## What to do
Only these lines of the data below are wanted: the one with "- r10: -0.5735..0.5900", the one with "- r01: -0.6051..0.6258", and any lines between them, each repeated exactly.

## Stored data
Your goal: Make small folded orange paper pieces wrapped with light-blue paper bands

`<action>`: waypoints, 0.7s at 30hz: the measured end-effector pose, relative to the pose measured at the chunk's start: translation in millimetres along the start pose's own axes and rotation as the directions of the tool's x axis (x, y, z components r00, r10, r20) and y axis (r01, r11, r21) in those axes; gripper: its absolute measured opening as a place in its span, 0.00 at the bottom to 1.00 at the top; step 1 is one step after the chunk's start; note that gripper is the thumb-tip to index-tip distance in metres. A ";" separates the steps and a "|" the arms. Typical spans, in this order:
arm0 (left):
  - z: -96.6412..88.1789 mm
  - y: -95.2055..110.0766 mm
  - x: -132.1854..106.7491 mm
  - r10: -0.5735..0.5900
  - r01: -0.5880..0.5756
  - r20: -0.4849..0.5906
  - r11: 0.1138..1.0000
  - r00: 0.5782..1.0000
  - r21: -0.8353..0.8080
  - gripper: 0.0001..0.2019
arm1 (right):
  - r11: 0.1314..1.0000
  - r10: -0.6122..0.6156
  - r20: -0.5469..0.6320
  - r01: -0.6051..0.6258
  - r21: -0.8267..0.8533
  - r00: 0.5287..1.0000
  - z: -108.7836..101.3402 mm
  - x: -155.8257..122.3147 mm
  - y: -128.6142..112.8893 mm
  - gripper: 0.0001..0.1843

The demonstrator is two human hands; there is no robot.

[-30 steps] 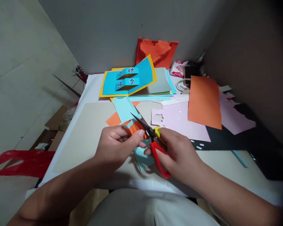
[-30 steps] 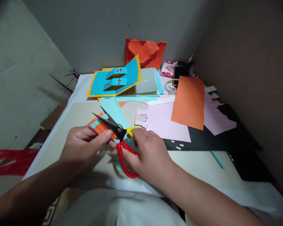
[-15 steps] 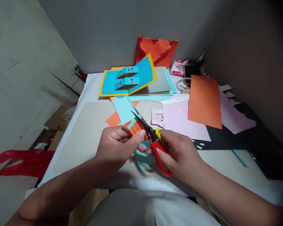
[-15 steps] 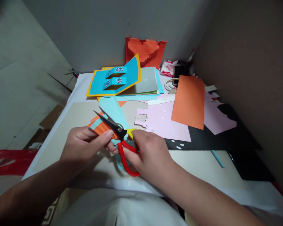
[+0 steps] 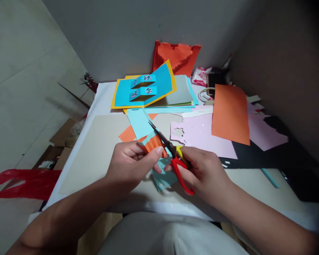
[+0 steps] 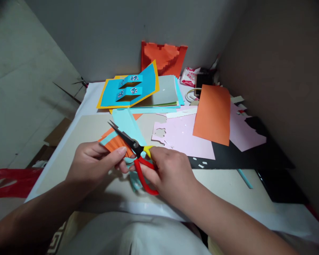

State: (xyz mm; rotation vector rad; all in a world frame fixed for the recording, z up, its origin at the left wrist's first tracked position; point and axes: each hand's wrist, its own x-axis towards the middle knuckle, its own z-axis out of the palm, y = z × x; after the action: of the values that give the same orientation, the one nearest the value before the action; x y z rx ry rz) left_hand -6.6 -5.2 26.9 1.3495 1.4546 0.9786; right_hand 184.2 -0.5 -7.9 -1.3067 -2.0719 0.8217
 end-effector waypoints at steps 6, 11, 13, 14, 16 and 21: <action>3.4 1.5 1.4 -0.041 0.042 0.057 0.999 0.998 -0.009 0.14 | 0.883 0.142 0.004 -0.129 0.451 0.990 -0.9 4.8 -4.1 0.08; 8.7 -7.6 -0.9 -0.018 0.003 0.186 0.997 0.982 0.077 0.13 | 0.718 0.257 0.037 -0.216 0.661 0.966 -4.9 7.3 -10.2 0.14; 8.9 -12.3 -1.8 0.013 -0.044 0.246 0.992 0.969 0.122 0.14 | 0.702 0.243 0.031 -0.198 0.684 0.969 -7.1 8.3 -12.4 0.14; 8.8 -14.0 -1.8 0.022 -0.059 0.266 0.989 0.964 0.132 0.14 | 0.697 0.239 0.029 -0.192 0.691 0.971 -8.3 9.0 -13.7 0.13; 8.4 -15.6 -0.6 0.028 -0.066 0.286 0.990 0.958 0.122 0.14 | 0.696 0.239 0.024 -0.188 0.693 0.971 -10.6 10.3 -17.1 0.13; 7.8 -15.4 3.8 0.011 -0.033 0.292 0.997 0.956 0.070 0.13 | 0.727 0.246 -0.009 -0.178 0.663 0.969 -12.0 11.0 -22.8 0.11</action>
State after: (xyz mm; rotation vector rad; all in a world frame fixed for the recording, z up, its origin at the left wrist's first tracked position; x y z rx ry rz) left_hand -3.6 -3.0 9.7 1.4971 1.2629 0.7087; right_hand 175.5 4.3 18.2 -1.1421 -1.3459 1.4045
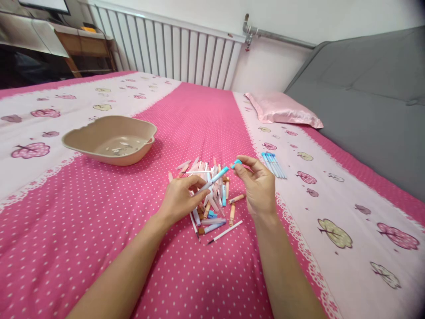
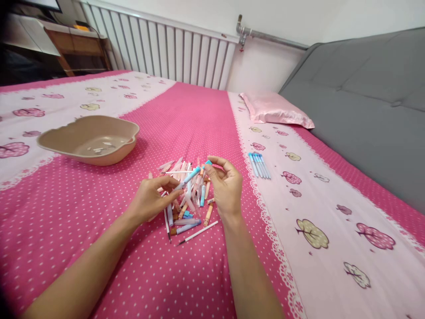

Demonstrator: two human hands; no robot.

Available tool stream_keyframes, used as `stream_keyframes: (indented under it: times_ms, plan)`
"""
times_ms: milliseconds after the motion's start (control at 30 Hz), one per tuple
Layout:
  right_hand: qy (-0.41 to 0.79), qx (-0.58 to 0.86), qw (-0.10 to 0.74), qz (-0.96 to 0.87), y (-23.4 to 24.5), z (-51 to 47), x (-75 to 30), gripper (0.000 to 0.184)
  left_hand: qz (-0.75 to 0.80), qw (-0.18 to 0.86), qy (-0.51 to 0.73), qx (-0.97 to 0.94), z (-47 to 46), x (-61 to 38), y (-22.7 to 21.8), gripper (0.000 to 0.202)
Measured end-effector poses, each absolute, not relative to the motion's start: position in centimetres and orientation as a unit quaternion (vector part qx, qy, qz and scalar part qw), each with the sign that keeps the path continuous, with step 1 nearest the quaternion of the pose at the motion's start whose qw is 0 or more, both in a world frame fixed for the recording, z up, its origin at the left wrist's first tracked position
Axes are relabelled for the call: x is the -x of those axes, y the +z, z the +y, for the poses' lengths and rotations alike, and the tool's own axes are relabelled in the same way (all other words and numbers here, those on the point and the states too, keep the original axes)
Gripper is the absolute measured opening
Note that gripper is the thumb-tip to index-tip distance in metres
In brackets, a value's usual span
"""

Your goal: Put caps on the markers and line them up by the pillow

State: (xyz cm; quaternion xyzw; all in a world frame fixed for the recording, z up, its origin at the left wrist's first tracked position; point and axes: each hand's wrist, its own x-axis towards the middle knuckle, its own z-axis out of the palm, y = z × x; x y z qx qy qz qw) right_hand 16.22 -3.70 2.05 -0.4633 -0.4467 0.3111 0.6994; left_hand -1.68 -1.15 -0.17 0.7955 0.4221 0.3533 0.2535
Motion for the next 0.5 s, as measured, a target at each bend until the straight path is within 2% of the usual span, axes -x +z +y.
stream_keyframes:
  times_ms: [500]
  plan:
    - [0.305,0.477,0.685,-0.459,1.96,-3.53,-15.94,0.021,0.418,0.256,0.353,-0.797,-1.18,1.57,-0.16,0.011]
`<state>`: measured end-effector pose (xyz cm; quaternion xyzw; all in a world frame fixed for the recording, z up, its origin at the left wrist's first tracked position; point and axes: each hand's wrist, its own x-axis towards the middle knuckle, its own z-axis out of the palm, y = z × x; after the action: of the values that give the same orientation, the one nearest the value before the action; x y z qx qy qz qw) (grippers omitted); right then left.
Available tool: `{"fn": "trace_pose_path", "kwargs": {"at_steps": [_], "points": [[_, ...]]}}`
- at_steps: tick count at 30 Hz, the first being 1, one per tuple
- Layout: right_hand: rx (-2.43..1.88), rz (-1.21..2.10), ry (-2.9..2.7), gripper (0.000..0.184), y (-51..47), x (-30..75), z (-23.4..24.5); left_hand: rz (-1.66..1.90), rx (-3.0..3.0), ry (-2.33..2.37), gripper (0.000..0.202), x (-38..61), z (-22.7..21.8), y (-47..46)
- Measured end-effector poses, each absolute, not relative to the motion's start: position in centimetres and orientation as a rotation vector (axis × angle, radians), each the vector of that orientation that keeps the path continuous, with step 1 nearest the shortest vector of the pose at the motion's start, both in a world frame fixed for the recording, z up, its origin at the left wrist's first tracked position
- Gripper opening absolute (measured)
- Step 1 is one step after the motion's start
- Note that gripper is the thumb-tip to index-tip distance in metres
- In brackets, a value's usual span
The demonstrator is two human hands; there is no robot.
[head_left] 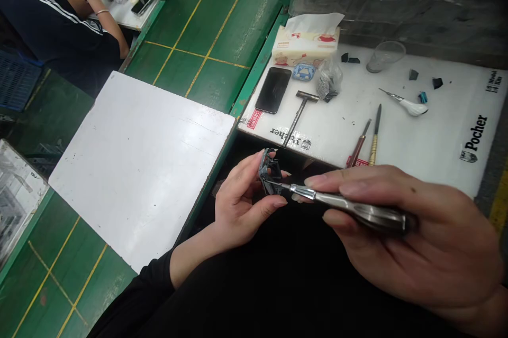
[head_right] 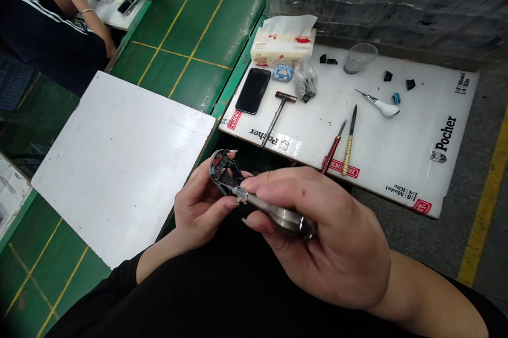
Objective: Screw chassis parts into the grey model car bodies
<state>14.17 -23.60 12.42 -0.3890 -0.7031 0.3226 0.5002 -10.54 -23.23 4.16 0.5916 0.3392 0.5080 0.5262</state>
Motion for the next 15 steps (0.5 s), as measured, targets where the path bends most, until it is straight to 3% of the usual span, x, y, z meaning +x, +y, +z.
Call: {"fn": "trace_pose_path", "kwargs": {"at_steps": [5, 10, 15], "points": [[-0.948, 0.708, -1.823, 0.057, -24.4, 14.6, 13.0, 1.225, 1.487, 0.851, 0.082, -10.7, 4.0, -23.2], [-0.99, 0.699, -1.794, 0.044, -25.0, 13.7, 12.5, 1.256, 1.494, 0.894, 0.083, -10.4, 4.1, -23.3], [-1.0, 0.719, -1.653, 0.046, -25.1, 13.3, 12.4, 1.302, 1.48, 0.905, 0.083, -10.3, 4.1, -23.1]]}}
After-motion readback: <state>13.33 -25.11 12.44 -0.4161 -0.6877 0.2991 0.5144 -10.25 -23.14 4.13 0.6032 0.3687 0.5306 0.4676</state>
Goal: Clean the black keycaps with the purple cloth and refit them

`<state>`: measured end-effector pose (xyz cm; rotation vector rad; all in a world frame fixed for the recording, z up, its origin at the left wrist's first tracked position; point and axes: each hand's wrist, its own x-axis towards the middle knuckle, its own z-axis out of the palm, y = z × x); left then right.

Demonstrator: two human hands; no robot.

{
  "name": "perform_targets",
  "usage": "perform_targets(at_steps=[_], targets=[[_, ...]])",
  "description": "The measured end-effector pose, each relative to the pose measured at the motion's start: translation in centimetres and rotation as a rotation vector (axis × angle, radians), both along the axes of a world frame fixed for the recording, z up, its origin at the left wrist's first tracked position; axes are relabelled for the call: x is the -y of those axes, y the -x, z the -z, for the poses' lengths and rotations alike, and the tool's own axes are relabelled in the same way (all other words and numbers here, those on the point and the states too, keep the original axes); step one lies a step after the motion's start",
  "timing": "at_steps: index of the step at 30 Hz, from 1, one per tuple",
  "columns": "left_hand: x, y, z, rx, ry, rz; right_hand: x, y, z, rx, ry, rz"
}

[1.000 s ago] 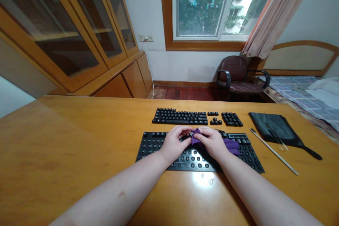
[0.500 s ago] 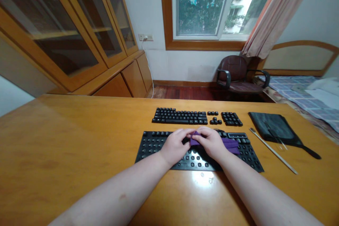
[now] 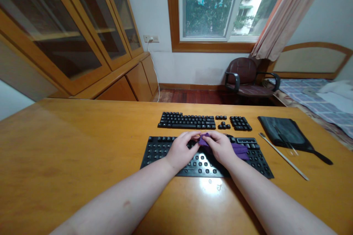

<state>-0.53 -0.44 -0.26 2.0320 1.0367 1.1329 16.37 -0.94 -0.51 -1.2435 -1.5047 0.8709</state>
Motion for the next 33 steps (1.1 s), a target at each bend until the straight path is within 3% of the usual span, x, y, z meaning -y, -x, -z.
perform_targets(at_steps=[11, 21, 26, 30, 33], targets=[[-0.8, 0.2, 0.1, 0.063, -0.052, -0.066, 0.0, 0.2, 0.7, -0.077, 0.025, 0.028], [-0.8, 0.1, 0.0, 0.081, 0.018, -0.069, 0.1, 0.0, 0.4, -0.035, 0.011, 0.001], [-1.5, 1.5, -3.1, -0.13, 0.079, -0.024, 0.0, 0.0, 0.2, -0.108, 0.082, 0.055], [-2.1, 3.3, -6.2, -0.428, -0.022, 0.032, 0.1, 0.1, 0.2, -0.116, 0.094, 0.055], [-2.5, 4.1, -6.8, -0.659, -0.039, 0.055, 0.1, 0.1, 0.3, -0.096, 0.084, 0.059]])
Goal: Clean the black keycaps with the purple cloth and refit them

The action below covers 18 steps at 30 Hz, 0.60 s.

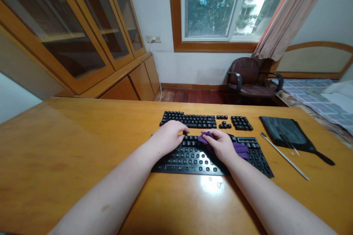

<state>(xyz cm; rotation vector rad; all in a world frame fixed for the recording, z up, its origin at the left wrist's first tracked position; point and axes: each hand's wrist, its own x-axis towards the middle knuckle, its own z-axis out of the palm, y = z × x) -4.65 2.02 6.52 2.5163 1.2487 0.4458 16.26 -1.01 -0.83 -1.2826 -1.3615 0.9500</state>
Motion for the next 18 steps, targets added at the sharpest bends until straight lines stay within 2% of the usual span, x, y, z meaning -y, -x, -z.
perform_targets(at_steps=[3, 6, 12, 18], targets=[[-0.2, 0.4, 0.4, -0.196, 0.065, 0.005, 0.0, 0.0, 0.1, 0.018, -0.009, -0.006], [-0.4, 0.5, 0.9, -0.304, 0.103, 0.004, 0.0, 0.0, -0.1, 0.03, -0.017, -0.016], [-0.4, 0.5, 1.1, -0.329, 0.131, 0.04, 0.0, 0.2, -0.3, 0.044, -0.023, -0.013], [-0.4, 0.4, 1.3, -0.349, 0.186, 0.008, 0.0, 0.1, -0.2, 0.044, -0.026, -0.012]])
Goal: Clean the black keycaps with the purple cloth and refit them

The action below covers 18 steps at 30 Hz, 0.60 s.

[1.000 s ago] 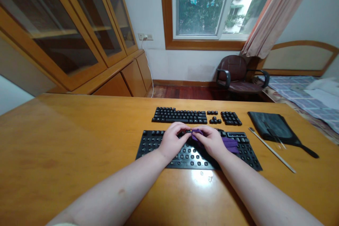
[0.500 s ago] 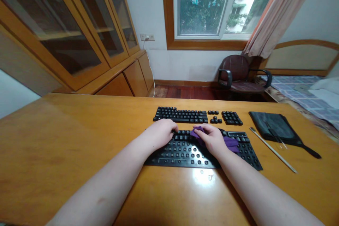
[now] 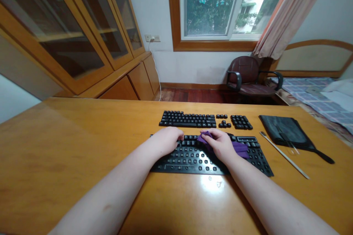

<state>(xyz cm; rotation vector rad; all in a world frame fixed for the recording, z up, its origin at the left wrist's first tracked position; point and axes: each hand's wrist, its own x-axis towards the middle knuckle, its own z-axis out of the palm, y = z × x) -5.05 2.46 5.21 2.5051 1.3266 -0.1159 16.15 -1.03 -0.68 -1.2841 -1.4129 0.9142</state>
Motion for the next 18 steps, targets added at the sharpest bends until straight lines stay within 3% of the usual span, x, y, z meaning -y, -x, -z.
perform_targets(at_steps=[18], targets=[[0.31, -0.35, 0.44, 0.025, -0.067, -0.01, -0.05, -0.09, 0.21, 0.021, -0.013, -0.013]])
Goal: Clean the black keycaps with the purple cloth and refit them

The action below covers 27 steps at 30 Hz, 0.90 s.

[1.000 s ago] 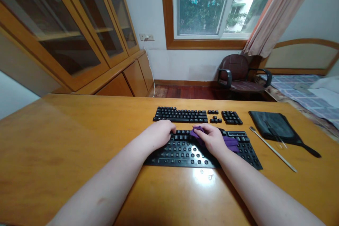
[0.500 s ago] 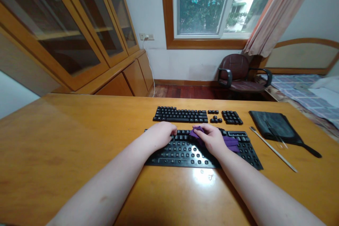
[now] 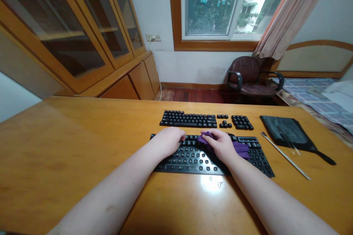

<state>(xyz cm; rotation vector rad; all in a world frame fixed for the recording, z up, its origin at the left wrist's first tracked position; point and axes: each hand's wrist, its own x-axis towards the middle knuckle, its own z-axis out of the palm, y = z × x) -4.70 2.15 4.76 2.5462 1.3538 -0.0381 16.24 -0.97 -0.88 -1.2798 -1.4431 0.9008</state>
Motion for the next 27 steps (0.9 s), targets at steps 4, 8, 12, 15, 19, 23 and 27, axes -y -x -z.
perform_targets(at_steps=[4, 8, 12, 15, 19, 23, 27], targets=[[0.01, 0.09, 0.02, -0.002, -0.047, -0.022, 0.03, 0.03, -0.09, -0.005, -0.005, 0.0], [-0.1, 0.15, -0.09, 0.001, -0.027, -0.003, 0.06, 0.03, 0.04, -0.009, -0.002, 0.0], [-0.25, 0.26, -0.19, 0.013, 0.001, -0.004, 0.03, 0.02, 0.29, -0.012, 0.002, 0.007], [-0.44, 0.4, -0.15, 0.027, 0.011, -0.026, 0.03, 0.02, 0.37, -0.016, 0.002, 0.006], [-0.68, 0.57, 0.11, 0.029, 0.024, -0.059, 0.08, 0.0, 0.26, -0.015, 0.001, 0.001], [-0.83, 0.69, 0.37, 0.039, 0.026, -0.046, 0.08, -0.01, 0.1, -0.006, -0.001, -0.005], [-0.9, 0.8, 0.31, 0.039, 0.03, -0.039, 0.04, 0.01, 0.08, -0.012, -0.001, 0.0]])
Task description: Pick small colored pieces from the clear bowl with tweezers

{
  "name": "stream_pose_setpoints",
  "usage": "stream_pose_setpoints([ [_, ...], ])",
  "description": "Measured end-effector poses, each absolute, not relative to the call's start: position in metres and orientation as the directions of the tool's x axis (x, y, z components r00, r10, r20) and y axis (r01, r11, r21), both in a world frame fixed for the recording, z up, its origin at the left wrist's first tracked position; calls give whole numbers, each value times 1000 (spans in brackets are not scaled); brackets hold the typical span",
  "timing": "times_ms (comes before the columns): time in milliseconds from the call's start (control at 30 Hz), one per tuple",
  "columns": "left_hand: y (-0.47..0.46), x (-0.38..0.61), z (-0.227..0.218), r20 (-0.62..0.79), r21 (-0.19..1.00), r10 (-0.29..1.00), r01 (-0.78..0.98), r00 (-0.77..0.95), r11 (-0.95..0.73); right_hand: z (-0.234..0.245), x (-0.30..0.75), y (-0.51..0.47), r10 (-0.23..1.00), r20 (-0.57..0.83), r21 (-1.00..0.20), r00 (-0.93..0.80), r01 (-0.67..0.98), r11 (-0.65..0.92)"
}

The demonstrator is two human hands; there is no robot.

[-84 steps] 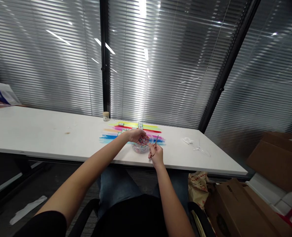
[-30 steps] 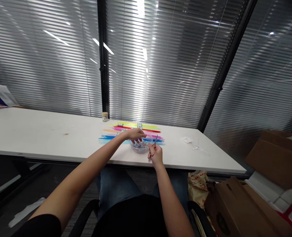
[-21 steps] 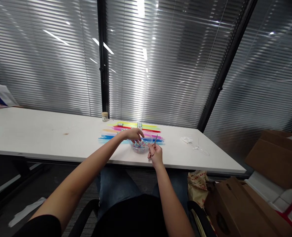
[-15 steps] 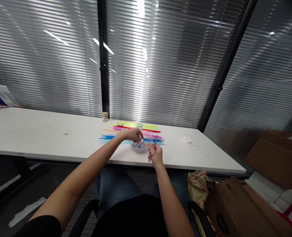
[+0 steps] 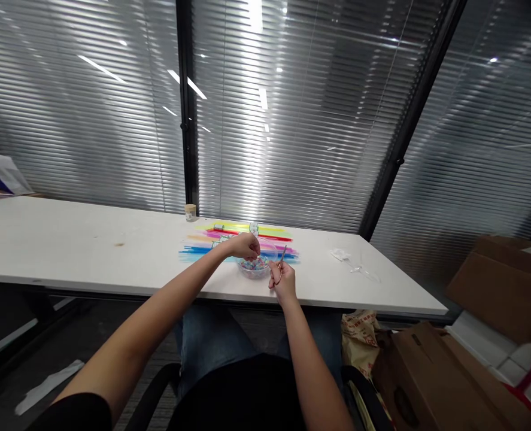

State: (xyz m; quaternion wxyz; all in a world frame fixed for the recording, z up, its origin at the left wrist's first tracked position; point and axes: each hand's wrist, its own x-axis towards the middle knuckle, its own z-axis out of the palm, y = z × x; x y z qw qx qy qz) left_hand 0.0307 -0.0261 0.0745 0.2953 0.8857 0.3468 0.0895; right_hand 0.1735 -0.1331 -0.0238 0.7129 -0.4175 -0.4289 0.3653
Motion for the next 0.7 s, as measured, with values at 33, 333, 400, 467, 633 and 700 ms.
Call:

## Exercise answer
  - r10: -0.5735..0.5900
  - r01: -0.5880..0.5756
  - r20: -0.4849..0.5906
  - r11: 0.1138..1.0000
  - r00: 0.5782..1.0000
  - r21: -0.8353..0.8080
  - gripper: 0.0001..0.2019
arm1 (right):
  - r11: 0.1314..1.0000
  - r10: -0.6122..0.6156
  - r20: -0.5469..0.6320
  - r01: -0.6051..0.6258

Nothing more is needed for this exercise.